## Requirement:
Repeat only the lines below from the one containing "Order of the" through the one containing "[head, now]", inclusive, exactly as written.

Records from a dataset
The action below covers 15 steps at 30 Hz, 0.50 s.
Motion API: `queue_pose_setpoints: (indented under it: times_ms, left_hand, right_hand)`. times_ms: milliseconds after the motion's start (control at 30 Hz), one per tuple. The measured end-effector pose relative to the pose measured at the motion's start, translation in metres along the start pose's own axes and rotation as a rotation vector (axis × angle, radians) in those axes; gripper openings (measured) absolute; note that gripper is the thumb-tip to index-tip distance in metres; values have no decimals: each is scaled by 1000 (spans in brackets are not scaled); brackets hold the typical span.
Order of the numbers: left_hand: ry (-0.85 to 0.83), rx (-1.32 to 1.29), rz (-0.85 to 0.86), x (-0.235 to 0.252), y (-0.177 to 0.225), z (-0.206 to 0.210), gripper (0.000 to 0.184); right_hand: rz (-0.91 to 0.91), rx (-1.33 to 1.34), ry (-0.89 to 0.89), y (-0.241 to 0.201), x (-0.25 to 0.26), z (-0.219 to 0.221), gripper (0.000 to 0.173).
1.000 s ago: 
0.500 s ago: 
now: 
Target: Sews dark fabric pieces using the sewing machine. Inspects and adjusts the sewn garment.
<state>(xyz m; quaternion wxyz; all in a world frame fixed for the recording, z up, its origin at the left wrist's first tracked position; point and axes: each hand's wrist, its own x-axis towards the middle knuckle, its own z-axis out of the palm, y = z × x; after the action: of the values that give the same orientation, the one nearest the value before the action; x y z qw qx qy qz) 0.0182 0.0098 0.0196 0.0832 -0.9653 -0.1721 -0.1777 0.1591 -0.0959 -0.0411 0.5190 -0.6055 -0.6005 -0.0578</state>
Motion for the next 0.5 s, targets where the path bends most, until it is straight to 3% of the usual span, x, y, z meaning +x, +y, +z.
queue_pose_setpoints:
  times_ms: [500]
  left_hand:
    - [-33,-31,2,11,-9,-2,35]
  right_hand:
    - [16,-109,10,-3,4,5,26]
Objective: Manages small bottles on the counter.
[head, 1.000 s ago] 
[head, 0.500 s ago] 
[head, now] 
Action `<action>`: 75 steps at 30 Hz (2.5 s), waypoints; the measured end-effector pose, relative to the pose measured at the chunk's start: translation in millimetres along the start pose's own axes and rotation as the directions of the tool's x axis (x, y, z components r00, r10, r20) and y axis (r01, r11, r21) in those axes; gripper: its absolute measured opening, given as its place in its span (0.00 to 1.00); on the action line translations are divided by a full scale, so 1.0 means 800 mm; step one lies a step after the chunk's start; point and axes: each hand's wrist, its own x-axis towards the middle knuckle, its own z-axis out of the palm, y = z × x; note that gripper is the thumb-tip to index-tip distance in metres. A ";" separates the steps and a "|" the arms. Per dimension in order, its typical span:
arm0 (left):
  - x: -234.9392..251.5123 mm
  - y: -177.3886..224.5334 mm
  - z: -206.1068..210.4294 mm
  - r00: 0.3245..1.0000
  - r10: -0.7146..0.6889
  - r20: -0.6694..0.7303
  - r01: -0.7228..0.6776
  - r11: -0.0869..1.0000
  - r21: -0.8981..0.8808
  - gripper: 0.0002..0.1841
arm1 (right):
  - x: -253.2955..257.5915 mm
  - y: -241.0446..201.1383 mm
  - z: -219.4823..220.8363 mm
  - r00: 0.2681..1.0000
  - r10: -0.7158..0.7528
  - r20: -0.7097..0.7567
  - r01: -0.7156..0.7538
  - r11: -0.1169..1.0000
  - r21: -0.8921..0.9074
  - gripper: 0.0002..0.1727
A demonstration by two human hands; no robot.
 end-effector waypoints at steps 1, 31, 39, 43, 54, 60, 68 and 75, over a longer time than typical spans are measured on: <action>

## Output below:
Order of the numbers: left_hand: ry (-0.85 to 0.83), rx (-1.32 to 1.29), rz (-0.85 to 0.86), x (-0.235 to 0.252), y (-0.177 to 0.225), z (-0.206 to 0.210), gripper (0.000 to 0.184); right_hand: rz (-0.91 to 0.91), rx (-1.33 to 1.34), ry (-0.89 to 0.89), y (-0.241 to 0.201), x (-0.25 to 0.26), z (-0.219 to 0.221), gripper (0.000 to 0.173).
1.000 s ago: 
0.500 s ago: 
now: 
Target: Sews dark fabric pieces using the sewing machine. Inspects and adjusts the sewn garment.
<state>(xyz m; quaternion wxyz; all in a world frame fixed for the recording, z up, its origin at the left wrist's first tracked position; point and axes: each hand's wrist, its own x-axis towards the middle knuckle, its own z-axis out of the palm, y = z × x; after the action: of the values that give the same orientation, the one nearest the value before the action; x y z qw qx qy qz) 0.0182 0.0098 0.0196 0.0832 -0.9653 -0.1721 -0.1777 0.1591 -0.0959 -0.0411 0.5190 -0.6055 -0.6005 -0.0578</state>
Motion for the next 0.5 s, targets where the path bends most, until it is straight to 3% of the usual span, x, y, z meaning +x, +y, +z.
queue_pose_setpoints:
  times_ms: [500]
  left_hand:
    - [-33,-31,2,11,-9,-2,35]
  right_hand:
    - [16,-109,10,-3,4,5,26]
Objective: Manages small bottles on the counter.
[head, 1.000 s ago] 
[head, 0.500 s ago] 
[head, now] 

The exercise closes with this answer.